*TASK STATEMENT:*
Reproduce, word for word, the lines in the material below starting with the one that has "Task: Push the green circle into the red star" and going on through the one that has "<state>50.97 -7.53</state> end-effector". Leave out all pictures.
(INFORMATION GIVEN)
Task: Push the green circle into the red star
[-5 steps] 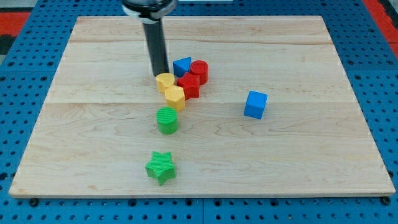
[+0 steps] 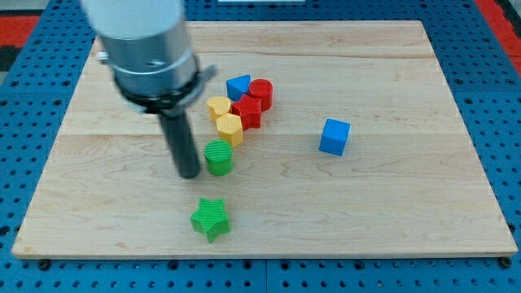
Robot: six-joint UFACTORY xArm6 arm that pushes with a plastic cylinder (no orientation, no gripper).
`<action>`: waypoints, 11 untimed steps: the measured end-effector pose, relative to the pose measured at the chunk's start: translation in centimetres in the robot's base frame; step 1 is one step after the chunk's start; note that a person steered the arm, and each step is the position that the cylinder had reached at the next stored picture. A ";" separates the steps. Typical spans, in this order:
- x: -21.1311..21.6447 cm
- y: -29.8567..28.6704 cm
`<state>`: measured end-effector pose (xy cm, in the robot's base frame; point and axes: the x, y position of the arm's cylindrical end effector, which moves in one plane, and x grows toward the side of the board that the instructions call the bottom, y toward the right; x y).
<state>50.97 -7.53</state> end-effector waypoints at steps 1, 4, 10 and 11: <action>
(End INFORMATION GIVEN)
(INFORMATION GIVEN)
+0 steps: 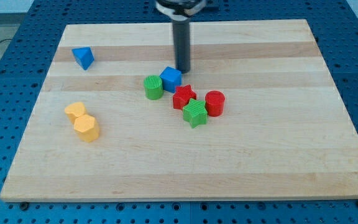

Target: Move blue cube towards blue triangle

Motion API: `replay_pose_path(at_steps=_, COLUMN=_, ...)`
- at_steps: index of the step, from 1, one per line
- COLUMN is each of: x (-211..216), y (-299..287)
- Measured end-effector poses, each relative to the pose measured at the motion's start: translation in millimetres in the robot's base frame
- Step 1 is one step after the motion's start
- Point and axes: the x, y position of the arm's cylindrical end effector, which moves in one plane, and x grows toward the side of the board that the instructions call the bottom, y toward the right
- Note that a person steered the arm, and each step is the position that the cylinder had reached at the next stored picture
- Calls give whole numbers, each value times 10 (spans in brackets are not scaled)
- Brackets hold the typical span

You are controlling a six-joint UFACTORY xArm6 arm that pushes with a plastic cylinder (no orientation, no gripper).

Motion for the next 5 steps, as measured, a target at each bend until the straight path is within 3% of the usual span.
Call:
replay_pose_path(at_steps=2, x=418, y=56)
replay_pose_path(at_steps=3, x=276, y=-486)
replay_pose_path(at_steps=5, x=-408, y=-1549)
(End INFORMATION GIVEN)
*RESPONSE:*
Task: Push the green circle into the red star
[-5 steps] 
[+0 steps] 
Robot: six-joint UFACTORY xArm6 arm that pushes with a plastic cylinder (no orientation, no gripper).
`<action>`: waypoints, 11 untimed steps: the measured end-effector pose, relative to the pose measured at the chunk's start: translation in centimetres in the robot's base frame; step 1 is one step after the chunk's start; note that a person steered the arm, and each step is the position that the cylinder had reached at the next stored picture. A ";" separates the steps. Typical spans, in this order:
- x: -21.1311..21.6447 cm
- y: -29.8567..28.6704 cm
`<state>`: measured end-effector pose (xy cm, in the robot's base frame; point and axes: the x, y position of the arm's cylindrical end effector, which moves in one plane, and x grows toward the side of the board that the instructions call the bottom, y toward the right; x y).
<state>50.97 -7.53</state> end-effector waypoints at steps 1, 4, 10 and 11: <action>

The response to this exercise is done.